*What is expected*
Copy, from the material below, each line where "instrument" shows up.

*Collected data*
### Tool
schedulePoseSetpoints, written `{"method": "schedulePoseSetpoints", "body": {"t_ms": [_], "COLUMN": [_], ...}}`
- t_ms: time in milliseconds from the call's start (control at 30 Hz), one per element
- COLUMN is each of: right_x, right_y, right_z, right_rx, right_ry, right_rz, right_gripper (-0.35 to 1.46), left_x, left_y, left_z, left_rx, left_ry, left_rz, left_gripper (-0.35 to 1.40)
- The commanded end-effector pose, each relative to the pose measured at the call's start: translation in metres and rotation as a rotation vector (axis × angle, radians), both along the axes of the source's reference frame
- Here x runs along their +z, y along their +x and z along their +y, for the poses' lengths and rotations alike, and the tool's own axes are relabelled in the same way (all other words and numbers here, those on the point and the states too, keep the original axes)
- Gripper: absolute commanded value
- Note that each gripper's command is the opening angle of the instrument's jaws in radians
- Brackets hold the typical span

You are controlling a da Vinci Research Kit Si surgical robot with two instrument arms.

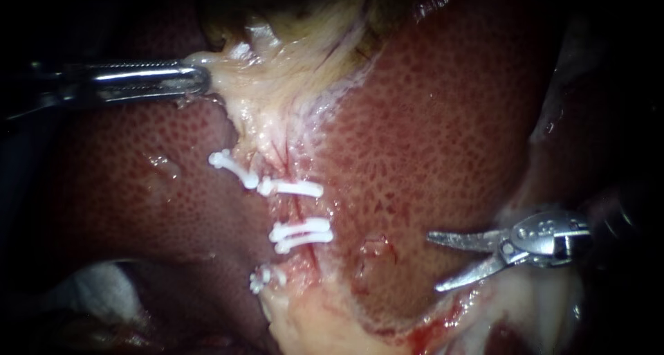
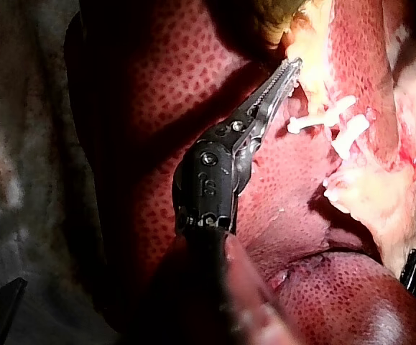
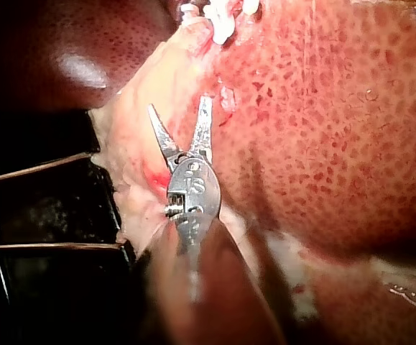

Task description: Go to the cutting position right tube

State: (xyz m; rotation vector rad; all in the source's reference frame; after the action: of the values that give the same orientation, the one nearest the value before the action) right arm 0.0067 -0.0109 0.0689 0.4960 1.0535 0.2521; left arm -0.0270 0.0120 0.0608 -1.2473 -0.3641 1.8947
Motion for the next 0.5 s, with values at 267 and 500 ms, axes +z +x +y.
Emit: {"method": "schedulePoseSetpoints", "body": {"t_ms": [267,500], "right_x": [0.0013,0.0027], "right_y": [0.0025,0.0058], "right_z": [0.001,0.002], "right_rx": [0.037,0.062], "right_ry": [0.065,0.144], "right_rz": [-0.017,-0.023], "right_gripper": [1.43,1.43], "left_x": [0.0001,0.0002], "left_y": [-0.0002,-0.0007], "left_z": [-0.0001,-0.0001], "left_rx": [-0.001,-0.006], "left_ry": [0.0,-0.002], "left_rz": [0.001,0.005], "left_gripper": [-0.35,-0.35]}}
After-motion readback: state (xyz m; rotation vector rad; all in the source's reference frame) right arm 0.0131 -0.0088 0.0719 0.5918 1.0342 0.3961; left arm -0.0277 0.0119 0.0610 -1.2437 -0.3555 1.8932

*Task answer*
- Note that each gripper's command is the opening angle of the instrument's jaws in radians
You are controlling a da Vinci Research Kit Si surgical robot with two instrument arms.

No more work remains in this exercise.